For context, in the GitHub MCP server we are primarily using session state for observability, without session state there is no easy way to attribute subsequent requests/tool calls etc from a client within a chat session. The initialize request happens then everything else after that are tool calls/requests from a user with no grouping.
@omgitsads potentially stateless can be possible to leverage for your goals. We tried to apply the following approach -
- via stateless you disable session ID validation inside SDK
- then wrap
func (*StreamableHTTPHandler) ServeHTTP(w http.ResponseWriter, req *http.Request)into the separate middleware around the main handler - manage session state in the middleware level by manually extracting / attaching
mcp-session-idto req/resp headers. it should be possible to sync it to redis or etc as long as you are able to attach the session id to headers
Nevertheless, right now, stateless assumes that mcp-session-id is never passed, as the result once you try to trick this header in the middleware stateless mode is immediatelly dismissed https://github.com/modelcontextprotocol/go-sdk/pull/277#issuecomment-3181460339 and you again have issues with 404 session not found error, so in fact stateless mode can not be leveraged for this purpose since SDK is very strict on how mcp-session-id is used.
Essentially I also came to the conclussion that if you want to have "spec compatible" request coordination in distributed env with multiple containers, mcp-session-id is basically the only one tool at your disposal which forced to be preserved by the client by the MCP protocol itself, no other custom headers are guranteed to be echoed on MCP protocol level, and since SDK is pretty presciptive on both sessions and the header manipulations there are no options on how you could extend the SDK to make it work for similar cases.

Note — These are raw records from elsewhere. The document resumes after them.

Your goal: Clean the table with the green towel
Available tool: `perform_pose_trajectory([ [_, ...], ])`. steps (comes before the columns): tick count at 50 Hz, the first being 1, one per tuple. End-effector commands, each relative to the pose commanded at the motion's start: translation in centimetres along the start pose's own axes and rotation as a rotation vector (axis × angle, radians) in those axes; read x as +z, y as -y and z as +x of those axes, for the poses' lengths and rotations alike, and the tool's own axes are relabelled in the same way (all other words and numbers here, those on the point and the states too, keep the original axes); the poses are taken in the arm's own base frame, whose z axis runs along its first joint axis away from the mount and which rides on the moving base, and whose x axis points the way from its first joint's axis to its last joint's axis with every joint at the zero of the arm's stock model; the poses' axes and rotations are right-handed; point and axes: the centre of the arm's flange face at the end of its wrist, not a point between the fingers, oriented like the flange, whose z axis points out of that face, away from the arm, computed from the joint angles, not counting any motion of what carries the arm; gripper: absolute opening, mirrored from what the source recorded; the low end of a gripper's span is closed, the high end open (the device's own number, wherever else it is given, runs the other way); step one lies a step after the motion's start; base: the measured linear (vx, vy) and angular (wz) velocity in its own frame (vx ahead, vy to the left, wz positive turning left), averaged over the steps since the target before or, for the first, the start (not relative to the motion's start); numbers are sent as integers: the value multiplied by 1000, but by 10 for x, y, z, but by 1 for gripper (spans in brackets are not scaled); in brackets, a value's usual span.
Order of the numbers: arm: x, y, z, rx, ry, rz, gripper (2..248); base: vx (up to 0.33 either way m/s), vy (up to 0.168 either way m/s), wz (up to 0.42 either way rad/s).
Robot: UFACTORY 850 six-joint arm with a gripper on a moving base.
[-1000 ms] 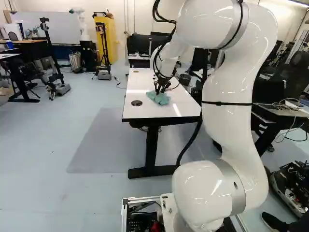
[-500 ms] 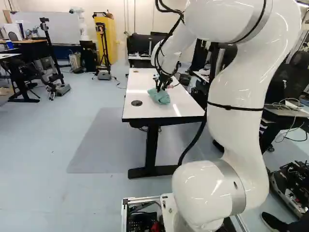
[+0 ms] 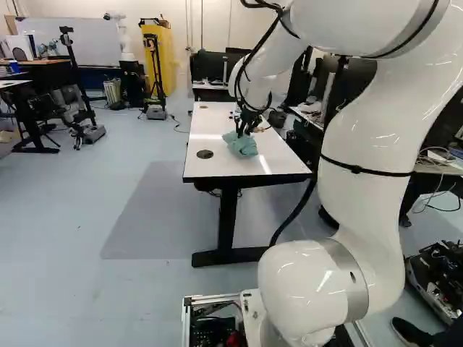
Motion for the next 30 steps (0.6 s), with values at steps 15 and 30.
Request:
perform_pose_trajectory([
  [15,-11,-7,-18,12,7,-7,43,0,0,0],
  [30,-17,-17,-28,29,11,-17,43,0,0,0],
])
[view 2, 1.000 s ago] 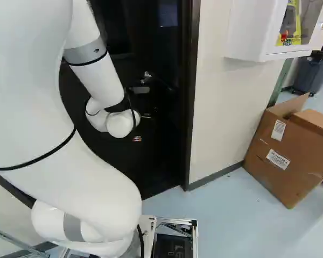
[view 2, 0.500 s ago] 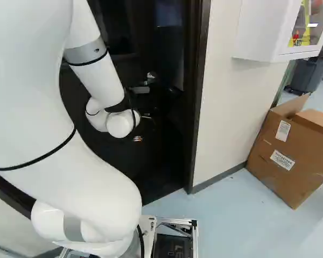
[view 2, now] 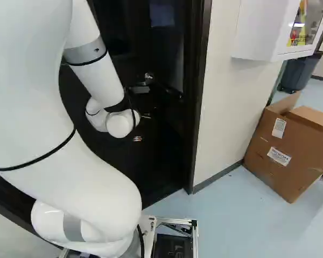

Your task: Open the door and move inside

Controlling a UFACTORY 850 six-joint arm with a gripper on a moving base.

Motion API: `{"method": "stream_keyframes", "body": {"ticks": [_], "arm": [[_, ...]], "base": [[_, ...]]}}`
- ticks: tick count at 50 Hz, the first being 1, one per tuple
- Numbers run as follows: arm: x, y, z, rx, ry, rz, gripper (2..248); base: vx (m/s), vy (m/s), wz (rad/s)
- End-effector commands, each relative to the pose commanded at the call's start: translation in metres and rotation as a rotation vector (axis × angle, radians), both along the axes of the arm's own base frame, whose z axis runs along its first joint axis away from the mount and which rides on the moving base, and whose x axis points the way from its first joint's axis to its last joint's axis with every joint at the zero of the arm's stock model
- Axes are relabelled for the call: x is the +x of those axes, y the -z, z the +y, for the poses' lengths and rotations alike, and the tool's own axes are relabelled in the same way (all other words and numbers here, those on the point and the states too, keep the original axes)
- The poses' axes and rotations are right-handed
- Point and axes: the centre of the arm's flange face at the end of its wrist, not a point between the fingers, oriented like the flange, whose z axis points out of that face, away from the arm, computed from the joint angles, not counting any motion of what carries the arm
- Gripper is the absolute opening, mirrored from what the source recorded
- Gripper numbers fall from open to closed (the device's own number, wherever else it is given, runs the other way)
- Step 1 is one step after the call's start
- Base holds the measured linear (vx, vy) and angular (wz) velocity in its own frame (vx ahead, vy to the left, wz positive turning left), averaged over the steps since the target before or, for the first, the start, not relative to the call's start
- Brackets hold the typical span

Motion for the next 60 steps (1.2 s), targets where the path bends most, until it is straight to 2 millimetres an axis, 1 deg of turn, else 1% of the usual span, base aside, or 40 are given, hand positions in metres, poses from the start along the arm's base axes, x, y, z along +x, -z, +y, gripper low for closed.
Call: {"method": "stream_keyframes", "body": {"ticks": [32, 60], "arm": [[0.001, 0.0, 0.0, 0.0, 0.0, 0.0, 247], [0.022, 0.0, 0.006, 0.0, -0.011, -0.001, 247]], "base": [[0.0, 0.0, 0.0], [0.0, 0.0, 0.0]]}}
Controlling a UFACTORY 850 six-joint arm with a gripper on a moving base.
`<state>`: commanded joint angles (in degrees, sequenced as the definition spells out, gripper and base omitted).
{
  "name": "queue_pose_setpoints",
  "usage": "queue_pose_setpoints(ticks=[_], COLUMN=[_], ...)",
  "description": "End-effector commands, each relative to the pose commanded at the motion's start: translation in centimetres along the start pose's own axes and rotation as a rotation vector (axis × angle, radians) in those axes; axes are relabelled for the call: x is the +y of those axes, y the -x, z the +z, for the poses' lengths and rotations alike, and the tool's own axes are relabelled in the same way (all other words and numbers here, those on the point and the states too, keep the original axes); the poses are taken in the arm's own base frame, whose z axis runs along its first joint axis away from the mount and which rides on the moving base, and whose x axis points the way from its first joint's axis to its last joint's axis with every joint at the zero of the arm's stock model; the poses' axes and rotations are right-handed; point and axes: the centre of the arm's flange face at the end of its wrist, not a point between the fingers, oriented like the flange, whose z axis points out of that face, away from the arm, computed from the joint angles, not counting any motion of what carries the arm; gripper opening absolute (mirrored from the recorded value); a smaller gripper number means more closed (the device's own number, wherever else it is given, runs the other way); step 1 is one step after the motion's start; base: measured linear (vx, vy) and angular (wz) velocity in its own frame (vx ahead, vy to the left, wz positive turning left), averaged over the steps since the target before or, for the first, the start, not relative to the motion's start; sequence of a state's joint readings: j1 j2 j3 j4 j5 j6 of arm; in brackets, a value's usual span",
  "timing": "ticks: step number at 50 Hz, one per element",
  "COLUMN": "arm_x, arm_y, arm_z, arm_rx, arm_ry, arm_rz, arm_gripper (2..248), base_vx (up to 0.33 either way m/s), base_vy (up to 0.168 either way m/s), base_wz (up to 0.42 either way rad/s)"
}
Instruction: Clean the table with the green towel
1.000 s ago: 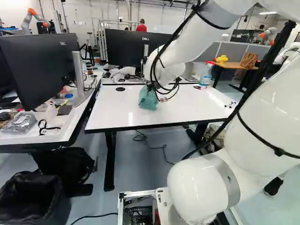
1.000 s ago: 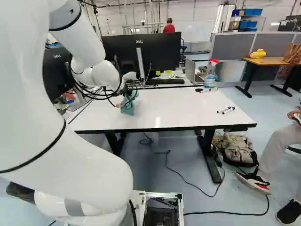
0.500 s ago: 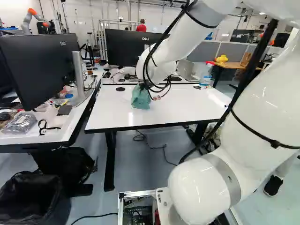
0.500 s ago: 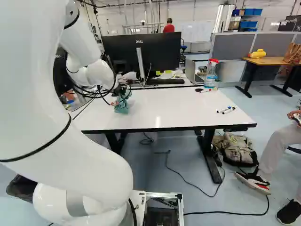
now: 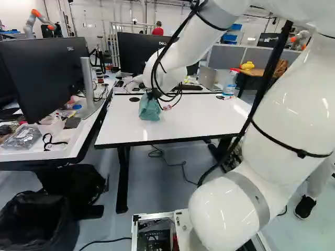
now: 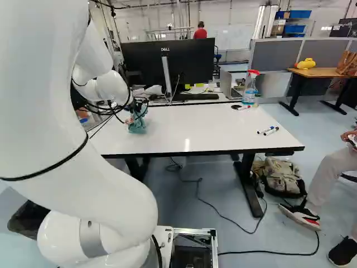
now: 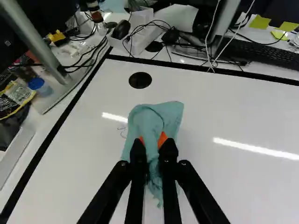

@omgitsads do you also not maintain true persistent long running connection in your particular case, so each subsequent request in session may land on any container in a cluster? I really feel that most of discrepancies are coming from the fact that streamable HTTP implementation does not assume such setup, but, according to the protocol iteself it is may be optional if I read it correctly
Thanks @omgitsads and @BC-ACherednichenko -- I hear the need to preserve a session ID across an otherwise-stateless session.
Today, I'm going to prototype this end-to-end. I'm mostly concerned with ensuring that server->client requests fail immediately rather than hang waiting for a response they will never see.
Ok, in https://github.com/modelcontextprotocol/go-sdk/pull/307 I think I have a model that will work for a distributable server, if you don't care about state.
It adds a Stateless option in addition to GetSessionID. You may have a non-trivial session ID and still be in stateless mode. Furthermore, it turns of session validation in stateless mode, and fixes some bugs around initialization.
It still needs to be cleaned up, and more tests are needed, but I think it provides a workable solution for the primary use case described above: a stateless server that still has access to a non-empty session ID across requests.
Ok, with #307, I think there is a solution for people who want to implement distributed servers where the MCP session is stateless, but there may be state in the application, keyed by session ID. Therefore, I'll move this out of the release milestone: we may want to do more here, but IIUC the immediate need is addressed.